TASK BRIEF: Transcribe exactly each line of the entries, from the opening line to the line with "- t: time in", with both of those lines included.
::: DATA IN THIS EXERCISE
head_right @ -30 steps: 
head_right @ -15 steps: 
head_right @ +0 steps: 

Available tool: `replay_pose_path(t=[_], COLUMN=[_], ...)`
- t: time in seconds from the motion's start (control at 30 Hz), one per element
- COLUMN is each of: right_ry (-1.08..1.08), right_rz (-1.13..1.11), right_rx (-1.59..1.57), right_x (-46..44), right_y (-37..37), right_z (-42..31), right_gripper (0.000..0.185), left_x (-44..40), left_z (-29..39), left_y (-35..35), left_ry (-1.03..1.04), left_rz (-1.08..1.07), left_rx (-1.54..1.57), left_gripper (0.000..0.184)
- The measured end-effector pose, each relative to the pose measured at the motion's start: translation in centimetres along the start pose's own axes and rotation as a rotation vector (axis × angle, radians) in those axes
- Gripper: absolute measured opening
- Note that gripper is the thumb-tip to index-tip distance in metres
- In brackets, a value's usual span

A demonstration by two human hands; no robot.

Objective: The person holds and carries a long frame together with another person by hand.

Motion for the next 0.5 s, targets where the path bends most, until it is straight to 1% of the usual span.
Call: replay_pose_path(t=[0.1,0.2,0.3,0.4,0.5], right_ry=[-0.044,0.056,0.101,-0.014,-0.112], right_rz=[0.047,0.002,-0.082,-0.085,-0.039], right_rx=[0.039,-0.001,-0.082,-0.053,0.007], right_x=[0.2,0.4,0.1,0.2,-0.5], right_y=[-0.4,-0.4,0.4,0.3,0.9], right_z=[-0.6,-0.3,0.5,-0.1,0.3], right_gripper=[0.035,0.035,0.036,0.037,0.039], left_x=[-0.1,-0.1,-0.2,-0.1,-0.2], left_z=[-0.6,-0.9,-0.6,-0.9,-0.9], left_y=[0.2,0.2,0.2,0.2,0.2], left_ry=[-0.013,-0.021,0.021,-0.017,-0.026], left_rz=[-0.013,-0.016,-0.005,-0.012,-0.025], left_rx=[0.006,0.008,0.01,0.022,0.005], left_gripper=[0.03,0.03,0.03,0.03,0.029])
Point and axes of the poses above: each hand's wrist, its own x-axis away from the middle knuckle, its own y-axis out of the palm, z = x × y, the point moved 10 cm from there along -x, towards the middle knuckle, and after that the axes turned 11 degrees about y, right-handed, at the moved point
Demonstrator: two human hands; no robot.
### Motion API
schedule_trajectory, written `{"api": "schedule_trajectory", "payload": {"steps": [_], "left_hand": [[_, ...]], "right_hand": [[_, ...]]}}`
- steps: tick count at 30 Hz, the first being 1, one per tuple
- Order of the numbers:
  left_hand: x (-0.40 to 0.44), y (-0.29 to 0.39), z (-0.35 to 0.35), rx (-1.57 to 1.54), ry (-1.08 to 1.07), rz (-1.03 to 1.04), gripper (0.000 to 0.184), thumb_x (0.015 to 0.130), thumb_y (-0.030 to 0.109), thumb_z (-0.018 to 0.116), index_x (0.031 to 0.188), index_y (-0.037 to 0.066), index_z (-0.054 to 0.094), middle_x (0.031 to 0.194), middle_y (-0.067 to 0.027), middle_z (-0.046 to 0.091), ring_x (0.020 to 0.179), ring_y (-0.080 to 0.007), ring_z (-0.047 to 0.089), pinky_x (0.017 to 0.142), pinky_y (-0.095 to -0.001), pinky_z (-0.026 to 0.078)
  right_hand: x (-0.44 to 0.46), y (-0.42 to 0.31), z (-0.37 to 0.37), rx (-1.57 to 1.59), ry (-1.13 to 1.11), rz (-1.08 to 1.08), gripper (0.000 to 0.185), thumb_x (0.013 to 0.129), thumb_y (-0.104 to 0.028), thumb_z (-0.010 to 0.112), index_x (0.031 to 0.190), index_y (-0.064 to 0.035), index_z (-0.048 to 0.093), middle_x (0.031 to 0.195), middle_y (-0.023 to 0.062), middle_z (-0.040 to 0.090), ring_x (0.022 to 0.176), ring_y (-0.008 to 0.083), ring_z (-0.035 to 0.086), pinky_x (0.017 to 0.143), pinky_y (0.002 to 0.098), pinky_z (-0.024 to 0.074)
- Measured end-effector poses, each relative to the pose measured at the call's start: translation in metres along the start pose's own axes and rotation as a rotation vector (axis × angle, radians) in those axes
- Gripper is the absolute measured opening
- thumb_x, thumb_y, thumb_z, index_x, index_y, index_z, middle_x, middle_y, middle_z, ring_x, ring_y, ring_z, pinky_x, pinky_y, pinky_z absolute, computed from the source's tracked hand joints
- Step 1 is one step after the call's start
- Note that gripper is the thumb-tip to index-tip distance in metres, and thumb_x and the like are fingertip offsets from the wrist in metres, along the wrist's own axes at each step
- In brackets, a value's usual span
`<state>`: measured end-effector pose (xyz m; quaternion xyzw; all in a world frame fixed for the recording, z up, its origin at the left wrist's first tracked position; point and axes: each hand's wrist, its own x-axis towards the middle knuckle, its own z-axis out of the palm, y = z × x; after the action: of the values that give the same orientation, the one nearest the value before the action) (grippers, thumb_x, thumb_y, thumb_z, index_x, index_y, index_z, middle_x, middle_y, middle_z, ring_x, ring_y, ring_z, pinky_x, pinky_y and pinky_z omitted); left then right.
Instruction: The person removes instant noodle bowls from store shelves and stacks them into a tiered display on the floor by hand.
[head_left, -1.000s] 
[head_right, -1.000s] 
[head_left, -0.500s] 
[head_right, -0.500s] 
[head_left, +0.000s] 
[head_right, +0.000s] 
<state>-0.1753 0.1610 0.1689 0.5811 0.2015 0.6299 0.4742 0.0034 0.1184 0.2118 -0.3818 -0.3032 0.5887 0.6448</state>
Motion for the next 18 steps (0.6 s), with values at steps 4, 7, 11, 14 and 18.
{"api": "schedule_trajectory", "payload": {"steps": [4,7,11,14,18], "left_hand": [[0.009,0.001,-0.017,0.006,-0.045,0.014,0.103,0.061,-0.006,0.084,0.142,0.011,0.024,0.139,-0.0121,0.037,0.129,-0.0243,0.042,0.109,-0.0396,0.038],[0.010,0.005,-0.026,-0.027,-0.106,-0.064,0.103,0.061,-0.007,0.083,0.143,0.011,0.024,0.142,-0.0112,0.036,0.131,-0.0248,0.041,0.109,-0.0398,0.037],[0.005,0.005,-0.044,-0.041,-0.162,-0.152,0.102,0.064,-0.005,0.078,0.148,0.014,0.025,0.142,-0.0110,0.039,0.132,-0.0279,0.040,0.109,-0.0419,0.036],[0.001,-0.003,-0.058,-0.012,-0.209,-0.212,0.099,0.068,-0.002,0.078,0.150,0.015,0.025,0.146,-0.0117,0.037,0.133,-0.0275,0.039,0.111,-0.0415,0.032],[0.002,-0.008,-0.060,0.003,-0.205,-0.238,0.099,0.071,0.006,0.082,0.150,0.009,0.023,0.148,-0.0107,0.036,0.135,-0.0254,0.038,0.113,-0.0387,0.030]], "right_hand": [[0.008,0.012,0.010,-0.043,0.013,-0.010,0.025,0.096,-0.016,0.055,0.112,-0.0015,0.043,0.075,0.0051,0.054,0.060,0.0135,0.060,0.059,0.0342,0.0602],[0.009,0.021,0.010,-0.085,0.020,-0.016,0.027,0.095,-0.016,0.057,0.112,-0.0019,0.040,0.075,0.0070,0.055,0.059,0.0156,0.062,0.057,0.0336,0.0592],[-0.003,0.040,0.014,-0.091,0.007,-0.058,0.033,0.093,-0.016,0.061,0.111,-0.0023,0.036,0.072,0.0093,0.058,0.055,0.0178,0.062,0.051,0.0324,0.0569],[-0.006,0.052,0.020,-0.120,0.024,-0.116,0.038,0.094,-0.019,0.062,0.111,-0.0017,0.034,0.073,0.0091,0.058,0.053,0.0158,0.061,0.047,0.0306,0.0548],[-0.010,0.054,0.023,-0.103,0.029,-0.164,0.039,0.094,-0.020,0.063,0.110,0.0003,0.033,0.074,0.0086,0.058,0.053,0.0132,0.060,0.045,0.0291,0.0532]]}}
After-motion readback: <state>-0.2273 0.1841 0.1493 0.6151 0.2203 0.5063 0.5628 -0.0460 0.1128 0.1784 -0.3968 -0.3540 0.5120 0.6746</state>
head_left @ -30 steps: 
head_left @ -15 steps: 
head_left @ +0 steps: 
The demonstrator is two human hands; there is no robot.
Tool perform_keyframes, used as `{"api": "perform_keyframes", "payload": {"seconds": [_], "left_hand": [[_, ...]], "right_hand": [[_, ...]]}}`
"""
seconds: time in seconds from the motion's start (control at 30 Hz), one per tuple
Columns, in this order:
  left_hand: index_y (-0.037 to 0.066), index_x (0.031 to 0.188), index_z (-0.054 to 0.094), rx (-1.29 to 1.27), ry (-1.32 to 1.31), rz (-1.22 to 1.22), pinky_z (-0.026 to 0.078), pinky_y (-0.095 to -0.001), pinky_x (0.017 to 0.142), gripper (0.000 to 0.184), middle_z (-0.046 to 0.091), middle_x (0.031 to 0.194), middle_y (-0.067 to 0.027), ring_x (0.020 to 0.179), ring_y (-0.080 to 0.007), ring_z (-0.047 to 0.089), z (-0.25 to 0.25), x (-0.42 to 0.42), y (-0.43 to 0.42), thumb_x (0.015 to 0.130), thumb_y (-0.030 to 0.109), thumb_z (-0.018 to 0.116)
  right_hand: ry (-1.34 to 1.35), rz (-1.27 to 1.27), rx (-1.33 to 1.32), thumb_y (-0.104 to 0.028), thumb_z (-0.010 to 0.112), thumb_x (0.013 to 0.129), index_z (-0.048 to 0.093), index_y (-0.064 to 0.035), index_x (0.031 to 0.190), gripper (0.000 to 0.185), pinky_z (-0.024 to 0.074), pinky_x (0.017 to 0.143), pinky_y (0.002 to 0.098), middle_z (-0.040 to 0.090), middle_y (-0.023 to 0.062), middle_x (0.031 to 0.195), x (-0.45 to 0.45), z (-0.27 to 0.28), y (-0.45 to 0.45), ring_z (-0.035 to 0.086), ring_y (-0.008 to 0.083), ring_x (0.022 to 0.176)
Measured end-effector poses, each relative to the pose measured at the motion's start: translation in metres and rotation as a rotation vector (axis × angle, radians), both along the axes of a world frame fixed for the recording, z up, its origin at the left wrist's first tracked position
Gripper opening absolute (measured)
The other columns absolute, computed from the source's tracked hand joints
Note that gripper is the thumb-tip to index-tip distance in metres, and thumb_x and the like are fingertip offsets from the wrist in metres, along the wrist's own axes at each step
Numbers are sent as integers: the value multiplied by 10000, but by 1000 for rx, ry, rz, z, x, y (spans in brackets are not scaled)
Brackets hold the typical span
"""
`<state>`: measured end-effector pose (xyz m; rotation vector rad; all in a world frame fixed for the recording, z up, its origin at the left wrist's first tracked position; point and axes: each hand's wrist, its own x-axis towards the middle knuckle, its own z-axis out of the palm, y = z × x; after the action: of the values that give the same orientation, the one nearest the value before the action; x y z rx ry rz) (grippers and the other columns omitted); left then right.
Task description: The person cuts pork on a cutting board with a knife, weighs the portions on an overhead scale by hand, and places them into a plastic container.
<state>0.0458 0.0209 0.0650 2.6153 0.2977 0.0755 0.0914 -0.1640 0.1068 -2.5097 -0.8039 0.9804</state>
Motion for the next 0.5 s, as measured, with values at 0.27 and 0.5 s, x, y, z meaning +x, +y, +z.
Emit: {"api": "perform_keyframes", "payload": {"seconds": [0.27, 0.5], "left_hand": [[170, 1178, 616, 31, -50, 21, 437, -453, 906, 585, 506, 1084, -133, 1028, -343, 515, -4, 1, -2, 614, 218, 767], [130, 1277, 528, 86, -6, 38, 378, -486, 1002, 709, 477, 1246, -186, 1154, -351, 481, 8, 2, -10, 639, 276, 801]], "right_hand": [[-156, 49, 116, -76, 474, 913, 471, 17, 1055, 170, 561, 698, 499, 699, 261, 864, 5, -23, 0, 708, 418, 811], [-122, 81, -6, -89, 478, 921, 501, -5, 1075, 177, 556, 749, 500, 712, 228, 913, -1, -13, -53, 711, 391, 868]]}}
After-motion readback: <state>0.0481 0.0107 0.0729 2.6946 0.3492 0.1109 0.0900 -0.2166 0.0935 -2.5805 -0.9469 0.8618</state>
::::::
ANSWER SECTION:
head_right @ -30 steps: 
head_right @ -15 steps: 
head_right @ +0 steps: 

Available tool: `replay_pose_path(t=[_], COLUMN=[_], ...)`
- t: time in seconds from the motion's start (control at 30 Hz), one per element

That finishes the answer to the exercise.